Task requirements:
In the listing that follows, count every line holding the word "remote" and give only the count.

Information supplied:
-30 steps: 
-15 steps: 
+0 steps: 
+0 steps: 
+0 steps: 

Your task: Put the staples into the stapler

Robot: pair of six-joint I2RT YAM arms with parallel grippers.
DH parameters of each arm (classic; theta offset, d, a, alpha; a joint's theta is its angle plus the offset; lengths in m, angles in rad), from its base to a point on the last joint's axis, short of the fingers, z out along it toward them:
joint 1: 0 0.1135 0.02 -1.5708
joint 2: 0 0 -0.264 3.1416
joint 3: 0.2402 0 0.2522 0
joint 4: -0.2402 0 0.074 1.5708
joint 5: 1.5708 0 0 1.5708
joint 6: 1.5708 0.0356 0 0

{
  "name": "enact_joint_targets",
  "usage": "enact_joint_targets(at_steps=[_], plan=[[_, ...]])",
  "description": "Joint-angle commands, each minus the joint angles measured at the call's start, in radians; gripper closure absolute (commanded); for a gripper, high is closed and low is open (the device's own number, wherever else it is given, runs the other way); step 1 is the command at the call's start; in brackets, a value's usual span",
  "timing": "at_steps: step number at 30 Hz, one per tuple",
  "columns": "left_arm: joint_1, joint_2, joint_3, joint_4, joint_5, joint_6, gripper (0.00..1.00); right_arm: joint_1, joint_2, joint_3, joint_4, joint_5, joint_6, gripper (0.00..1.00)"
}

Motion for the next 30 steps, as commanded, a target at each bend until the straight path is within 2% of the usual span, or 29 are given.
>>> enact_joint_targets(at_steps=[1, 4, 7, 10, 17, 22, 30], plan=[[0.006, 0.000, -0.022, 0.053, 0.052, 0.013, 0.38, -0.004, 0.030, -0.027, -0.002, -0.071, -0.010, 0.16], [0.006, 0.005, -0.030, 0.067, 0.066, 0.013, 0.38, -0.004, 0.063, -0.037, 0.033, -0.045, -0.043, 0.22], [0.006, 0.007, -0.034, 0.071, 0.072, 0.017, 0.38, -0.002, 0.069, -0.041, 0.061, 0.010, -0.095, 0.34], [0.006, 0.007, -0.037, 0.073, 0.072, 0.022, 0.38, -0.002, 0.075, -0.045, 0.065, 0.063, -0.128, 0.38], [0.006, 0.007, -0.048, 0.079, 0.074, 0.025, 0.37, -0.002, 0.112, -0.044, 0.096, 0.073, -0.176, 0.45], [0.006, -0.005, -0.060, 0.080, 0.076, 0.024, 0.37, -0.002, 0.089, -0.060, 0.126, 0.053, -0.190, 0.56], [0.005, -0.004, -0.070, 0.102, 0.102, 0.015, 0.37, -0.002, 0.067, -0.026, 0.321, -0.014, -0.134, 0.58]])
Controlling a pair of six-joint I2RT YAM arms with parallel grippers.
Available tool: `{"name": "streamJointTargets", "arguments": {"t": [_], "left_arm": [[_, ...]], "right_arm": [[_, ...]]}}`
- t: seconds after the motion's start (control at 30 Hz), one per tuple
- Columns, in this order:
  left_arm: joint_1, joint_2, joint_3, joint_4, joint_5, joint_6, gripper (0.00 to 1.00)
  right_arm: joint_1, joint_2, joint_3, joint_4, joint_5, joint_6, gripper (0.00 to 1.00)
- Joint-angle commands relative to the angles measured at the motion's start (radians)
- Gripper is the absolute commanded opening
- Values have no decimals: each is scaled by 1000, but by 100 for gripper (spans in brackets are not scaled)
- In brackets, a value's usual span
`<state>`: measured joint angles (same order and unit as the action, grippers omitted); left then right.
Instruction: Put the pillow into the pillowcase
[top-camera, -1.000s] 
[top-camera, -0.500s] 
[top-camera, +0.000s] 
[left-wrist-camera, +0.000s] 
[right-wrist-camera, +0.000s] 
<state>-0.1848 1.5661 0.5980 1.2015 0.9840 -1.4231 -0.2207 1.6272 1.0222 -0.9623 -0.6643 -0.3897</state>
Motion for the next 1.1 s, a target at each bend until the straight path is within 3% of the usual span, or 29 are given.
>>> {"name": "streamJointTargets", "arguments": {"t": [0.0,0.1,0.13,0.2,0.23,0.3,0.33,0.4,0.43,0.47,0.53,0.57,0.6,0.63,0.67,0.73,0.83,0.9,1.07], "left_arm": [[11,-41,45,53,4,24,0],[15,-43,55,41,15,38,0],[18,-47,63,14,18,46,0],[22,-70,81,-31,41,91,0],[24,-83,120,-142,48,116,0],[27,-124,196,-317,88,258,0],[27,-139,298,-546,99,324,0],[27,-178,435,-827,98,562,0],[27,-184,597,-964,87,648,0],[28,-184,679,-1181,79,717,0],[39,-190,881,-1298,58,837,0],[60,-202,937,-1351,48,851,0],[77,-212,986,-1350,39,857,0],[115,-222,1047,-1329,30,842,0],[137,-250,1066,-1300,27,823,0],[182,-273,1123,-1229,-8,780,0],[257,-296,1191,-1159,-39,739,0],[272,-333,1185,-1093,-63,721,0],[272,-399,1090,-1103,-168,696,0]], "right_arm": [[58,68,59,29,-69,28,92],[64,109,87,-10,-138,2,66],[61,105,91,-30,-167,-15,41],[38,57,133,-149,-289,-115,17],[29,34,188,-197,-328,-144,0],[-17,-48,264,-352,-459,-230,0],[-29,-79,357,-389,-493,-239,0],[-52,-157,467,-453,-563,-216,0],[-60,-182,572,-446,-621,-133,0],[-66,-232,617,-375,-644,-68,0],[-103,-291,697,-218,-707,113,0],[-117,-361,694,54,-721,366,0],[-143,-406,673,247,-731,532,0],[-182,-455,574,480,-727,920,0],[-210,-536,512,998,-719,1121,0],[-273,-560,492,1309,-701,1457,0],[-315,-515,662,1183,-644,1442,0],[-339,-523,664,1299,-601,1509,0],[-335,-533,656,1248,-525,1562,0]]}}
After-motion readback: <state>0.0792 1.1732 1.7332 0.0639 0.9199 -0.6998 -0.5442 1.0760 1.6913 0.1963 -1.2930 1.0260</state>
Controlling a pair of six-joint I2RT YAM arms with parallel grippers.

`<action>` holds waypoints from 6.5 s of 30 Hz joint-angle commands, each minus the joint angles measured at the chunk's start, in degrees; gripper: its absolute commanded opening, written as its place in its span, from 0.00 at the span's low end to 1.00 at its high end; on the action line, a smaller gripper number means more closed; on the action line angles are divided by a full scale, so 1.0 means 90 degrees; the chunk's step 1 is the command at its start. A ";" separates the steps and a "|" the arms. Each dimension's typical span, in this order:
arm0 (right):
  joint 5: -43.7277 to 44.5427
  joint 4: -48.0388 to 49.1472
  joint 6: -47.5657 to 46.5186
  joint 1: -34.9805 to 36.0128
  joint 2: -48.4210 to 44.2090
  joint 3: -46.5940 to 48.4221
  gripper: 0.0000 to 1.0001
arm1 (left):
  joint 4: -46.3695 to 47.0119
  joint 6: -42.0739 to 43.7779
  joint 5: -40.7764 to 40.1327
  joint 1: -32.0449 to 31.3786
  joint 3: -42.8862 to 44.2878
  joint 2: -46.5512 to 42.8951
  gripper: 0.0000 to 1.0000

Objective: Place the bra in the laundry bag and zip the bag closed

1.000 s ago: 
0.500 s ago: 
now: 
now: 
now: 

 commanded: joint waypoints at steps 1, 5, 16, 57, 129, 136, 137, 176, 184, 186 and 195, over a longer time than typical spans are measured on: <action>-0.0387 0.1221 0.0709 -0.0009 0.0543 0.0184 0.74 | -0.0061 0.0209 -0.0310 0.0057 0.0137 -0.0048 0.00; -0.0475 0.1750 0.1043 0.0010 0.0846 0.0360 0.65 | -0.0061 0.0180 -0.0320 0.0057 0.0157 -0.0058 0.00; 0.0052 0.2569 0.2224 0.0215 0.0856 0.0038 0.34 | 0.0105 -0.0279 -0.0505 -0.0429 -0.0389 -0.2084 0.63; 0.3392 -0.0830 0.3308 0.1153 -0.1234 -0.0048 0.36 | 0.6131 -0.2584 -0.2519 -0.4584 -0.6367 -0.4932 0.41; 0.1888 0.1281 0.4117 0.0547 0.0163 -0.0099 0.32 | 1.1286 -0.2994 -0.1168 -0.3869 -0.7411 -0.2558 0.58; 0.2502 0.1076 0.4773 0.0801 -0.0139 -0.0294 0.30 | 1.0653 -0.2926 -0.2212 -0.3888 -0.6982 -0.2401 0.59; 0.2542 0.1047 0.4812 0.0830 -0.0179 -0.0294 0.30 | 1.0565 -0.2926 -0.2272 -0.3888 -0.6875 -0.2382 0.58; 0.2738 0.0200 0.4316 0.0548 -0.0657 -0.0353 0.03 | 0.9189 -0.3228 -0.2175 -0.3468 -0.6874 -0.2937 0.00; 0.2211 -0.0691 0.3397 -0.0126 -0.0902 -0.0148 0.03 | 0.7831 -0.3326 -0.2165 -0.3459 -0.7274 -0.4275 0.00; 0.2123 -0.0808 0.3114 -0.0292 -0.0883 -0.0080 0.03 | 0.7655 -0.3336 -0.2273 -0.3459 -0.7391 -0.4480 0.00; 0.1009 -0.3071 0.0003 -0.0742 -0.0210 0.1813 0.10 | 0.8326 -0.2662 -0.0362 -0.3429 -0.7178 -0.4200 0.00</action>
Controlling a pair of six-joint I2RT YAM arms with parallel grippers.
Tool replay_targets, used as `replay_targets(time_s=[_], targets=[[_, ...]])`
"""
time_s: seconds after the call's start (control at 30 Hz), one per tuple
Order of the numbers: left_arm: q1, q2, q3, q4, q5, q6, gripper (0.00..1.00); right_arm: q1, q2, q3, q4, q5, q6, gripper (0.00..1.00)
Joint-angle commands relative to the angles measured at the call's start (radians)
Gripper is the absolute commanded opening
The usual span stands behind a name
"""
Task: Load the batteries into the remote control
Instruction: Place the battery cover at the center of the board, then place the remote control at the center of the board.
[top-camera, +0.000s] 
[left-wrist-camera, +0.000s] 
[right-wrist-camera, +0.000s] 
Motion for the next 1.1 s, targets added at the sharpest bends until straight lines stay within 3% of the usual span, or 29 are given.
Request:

Answer space:
2